Со своей стороны, все пролетарии рано или поздно осознают и начинают применять в качестве рычага воздействия на работодателей такие факторы, как свою концентрацию и численность, приобретенные трудовые навыки и, наконец, угрозу выхода рабочей силы из процесса производства. Когда организаторы промышленности (будь то капиталистические предприниматели или социалистические плановики) не могут более рассчитывать на приток новой и гораздо менее притязательной рабочей силы из деревень или более бедных стран, то наемные работники обретают структурную возможность стать самостоятельным классом в марксистском значении этого слова, а следовательно – силой, заставляющей с собой считаться.
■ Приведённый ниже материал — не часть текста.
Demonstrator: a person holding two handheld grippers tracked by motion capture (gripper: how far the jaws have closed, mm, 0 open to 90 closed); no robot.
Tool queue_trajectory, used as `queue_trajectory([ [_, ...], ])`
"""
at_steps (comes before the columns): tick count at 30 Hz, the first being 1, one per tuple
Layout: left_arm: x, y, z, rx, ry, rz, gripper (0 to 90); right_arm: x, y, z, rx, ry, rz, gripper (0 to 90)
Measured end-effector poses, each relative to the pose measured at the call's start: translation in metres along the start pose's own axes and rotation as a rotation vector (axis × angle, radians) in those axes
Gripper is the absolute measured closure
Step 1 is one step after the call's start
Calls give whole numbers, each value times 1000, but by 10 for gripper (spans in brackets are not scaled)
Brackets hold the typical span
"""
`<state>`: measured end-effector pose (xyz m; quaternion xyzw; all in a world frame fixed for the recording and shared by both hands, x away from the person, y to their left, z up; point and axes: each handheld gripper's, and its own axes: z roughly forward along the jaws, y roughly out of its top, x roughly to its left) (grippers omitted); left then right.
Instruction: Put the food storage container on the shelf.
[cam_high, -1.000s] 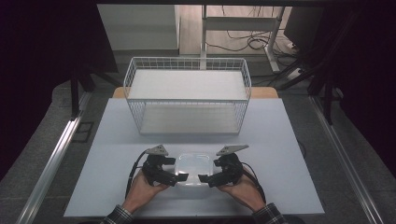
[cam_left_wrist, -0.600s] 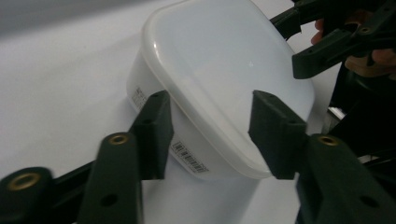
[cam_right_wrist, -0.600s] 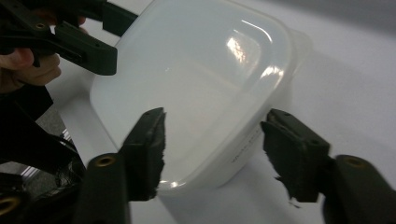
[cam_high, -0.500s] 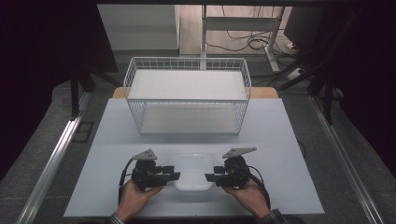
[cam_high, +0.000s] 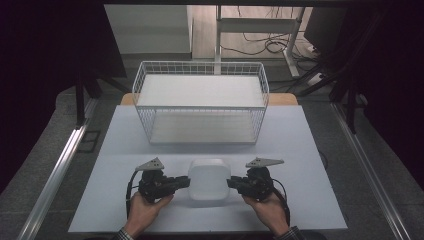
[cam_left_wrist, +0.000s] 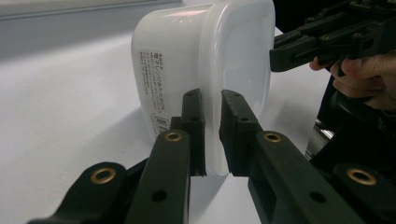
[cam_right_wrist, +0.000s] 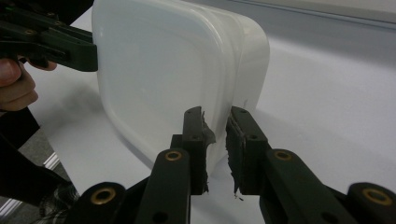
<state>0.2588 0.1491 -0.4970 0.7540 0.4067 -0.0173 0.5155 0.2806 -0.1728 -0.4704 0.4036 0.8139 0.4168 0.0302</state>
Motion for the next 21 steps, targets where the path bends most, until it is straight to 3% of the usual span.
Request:
queue_trajectory([
  [1, -1, 1, 1, 2, 21, 11, 811, 1, 0, 0, -4, -16, -10, 770],
  [6, -4, 3, 0, -13, 48, 30, 811, 3, 2, -1, -34, -29, -29, 771],
  [21, -7, 22, -5, -58, 89, 67, 808, 0, 19, -9, -115, -22, -70, 774],
])
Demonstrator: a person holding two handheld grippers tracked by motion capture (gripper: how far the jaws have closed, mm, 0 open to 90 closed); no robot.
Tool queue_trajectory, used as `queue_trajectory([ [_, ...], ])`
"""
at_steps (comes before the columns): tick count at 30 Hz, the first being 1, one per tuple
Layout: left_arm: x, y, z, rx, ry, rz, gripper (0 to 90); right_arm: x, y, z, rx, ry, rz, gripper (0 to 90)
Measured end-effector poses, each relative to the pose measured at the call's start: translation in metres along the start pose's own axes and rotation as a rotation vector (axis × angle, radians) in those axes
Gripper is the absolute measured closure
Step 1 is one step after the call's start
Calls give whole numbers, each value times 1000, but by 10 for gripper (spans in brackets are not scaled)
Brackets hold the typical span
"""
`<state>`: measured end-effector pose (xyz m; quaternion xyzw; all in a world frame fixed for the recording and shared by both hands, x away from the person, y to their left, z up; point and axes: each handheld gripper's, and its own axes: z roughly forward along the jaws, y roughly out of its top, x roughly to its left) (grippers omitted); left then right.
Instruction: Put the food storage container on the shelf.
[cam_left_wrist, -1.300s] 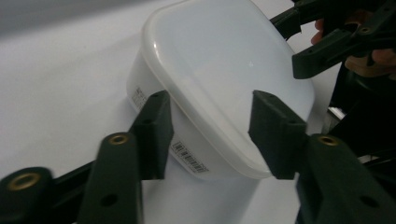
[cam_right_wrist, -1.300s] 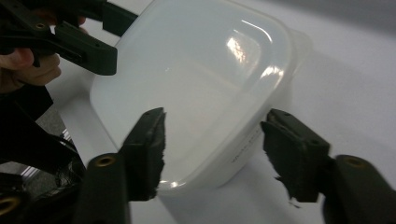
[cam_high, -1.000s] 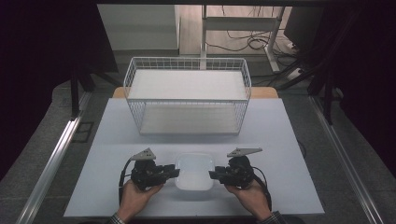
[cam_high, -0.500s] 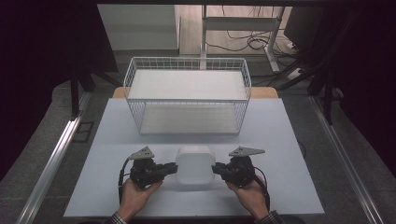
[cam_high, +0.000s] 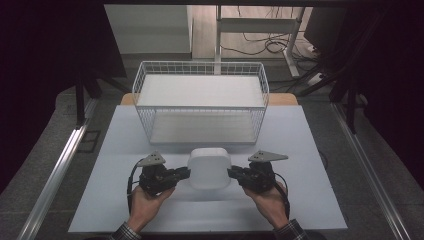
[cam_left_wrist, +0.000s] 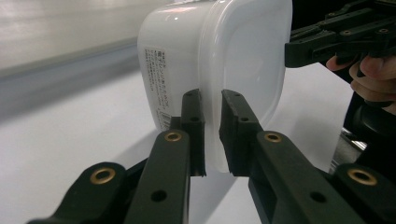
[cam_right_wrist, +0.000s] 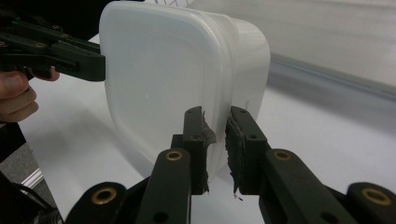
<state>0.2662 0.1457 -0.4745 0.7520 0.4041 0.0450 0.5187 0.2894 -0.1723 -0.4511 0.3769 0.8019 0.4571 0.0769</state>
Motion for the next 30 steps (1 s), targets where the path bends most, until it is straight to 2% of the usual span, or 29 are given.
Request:
queue_trajectory([
  [11, 2, 28, -12, -26, 28, 30, 808, 1, 30, -3, -48, -3, -32, 774],
  [12, 2, 35, -14, -30, 35, 39, 808, 0, 33, -3, -51, -1, -35, 774],
  [18, 4, 52, -20, -51, 51, 54, 807, -2, 51, -4, -76, 2, -48, 773],
  [25, 7, 68, -26, -72, 57, 64, 807, -3, 69, -4, -98, 5, -62, 773],
  [30, 9, 86, -33, -87, 63, 75, 807, -4, 86, -6, -124, 7, -68, 773],
])
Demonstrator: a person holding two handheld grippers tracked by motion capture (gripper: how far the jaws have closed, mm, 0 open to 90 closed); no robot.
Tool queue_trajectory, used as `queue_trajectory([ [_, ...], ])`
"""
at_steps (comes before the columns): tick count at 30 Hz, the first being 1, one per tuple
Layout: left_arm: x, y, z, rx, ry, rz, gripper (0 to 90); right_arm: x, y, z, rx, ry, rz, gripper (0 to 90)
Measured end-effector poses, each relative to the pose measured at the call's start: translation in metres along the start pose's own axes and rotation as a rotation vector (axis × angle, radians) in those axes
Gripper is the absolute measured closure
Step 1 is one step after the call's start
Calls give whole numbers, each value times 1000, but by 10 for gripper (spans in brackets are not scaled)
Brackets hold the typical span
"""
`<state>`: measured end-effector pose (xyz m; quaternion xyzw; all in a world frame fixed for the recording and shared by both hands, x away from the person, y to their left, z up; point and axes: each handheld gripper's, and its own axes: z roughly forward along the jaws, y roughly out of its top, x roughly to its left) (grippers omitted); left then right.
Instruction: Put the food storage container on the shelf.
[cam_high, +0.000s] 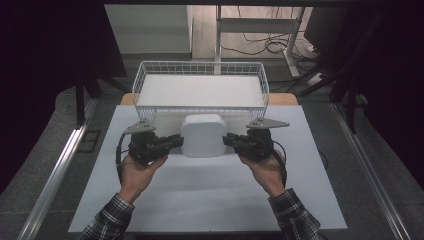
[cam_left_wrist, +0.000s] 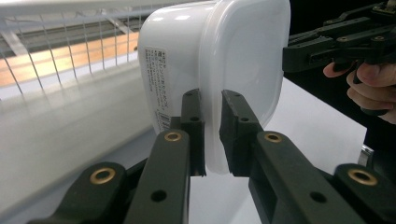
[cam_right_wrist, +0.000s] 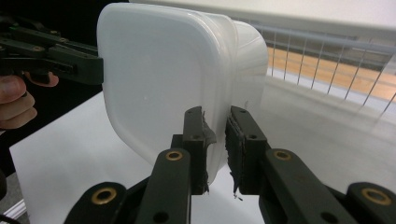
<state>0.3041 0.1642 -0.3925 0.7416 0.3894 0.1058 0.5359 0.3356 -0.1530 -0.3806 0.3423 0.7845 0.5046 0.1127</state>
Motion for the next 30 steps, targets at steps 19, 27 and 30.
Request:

В социалистическом государстве, ежедневно и во всеуслышание трубившем о своем служении трудовому народу, рассмотрение класса с позиций идеологии было данностью. Однако по той же причине воплощение структурной возможности в подлинно пролетарскую политику было задачей архисложной. Политические реалии социалистических диктатур не оставляли легального пространства для действенной организации рабочего класса. По этой причине структурный потенциал наемного труда реализовался в основном через неявный бытовой торг с работодателями на уровне конкретных цехов, предприятий и учреждений – но не на более высоком агрегированном уровне отраслей, территорий и тем более не в сфере политики. Средством рассеянного давления со стороны работников служили переходы прежде всего квалифицированных кадров с одних предприятий на другие, с более щедрой зарплатой и «социалкой», что значительно облегчалось отсутствием безработицы, либо вялотекущее хроническое отлынивание работников от своих обязанностей – вместо единовременного, сосредоточенного, открытого и коллективно согласованного отказа от работы, наблюдаемого во время забастовок. Стихийные кратковременные забастовки не были столь уж небывалым явлением. Открытие советских архивов после перестройки позволило историкам подсчитать, что в шестидесятые – начале семидесятых годов в СССР ежегодно происходило порядка 400–450 подобных выступлений[103 - Donald Filtzer, Soviet Workers and De-Stalinization. Cambridge: Cambridge University Press, 1992.]. Иначе говоря, где-то в цехах крупных заводов, на шахтах, в портах бастовали практически каждый день. Как правило, о столь чрезвычайных происшествиях приходилось докладывать в секретных сводках руководству в Москве. Тем не менее это крайние случаи. Открытые забастовки оставались трудны и крайне опасны для зачинщиков. В повседневной жизни рабочим приходилось искать совершенно иную стратегию неявного сопротивления, закреплявшуюся в практиках и социальных ожиданиях производственной субкультуры времен позднего госсоциализма. В совокупности, увы, приобретенный опыт оказался крайне успешным.